WHAT IS BEING ASKED
A single number is the answer: the count of lines in the listing below that contain "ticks".

── SOURCE MATERIAL

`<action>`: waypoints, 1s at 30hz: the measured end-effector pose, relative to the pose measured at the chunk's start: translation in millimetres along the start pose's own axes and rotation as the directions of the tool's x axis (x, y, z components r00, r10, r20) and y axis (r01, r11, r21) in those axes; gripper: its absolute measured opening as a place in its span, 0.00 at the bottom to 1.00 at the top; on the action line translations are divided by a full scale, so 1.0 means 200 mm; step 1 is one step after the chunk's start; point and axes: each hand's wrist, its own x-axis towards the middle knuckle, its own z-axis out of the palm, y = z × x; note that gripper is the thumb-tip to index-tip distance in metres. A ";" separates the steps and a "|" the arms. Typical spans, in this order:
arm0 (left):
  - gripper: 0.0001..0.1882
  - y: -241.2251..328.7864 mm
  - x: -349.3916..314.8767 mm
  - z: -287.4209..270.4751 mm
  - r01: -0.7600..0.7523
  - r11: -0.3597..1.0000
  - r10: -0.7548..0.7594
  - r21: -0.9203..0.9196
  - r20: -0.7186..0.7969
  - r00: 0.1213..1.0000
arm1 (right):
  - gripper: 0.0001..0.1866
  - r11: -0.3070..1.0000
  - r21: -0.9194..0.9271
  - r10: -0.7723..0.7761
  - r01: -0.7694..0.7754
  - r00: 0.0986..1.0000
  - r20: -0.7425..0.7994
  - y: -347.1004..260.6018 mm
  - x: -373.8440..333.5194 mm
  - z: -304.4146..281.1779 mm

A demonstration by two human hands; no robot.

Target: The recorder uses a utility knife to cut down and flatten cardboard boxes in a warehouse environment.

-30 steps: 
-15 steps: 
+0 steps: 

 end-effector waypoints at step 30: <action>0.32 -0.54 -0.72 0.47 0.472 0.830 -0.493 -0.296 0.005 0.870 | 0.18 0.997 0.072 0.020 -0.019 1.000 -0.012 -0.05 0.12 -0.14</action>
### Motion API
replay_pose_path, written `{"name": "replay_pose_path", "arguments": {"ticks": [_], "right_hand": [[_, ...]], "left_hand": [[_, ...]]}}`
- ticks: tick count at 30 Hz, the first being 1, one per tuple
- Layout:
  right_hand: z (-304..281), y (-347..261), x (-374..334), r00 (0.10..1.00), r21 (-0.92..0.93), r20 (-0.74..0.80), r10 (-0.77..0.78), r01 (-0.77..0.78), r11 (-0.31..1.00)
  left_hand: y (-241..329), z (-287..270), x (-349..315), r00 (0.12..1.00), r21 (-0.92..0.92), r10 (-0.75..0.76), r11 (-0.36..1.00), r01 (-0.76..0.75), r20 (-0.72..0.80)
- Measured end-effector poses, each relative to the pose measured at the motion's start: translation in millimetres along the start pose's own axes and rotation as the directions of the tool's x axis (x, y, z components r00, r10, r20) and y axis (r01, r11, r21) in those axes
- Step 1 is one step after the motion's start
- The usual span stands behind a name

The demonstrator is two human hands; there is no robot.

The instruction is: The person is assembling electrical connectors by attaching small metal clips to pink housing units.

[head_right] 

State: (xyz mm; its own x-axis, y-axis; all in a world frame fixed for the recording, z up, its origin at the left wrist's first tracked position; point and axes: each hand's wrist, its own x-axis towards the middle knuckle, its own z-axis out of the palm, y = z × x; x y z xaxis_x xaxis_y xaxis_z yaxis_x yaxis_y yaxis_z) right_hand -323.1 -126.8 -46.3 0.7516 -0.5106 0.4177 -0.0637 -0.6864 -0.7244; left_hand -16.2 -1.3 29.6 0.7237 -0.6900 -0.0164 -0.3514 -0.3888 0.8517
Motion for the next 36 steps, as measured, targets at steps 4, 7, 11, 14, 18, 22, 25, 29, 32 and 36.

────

TASK SOLUTION
2